# What the task asks
Search the listing below for the word "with" and copy each line that holds it.

# Supplied data
-- -- --

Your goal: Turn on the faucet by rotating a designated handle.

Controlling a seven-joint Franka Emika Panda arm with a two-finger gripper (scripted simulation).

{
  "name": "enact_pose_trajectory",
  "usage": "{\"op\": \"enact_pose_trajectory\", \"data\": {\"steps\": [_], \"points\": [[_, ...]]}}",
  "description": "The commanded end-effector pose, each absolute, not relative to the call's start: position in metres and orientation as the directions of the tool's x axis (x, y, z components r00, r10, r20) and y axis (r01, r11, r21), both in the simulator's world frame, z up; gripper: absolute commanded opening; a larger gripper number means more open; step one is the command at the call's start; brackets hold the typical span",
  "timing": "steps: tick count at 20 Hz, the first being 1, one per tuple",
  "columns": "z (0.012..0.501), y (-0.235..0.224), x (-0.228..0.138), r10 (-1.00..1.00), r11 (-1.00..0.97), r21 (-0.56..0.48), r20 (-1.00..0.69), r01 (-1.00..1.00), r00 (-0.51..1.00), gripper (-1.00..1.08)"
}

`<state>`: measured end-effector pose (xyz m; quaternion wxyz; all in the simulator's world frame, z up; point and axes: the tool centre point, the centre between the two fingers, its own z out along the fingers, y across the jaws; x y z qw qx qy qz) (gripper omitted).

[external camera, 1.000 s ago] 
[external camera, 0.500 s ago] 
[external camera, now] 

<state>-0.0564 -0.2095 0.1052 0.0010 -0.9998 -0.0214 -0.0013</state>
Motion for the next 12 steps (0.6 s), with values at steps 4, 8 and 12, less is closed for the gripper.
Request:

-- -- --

# Completed task
Controlling a seven-joint Franka Emika Panda arm with a two-finger gripper (scripted simulation).
Motion for the next 12 steps (0.6 s), with values at steps 4, 8 and 12, less is closed for the gripper.

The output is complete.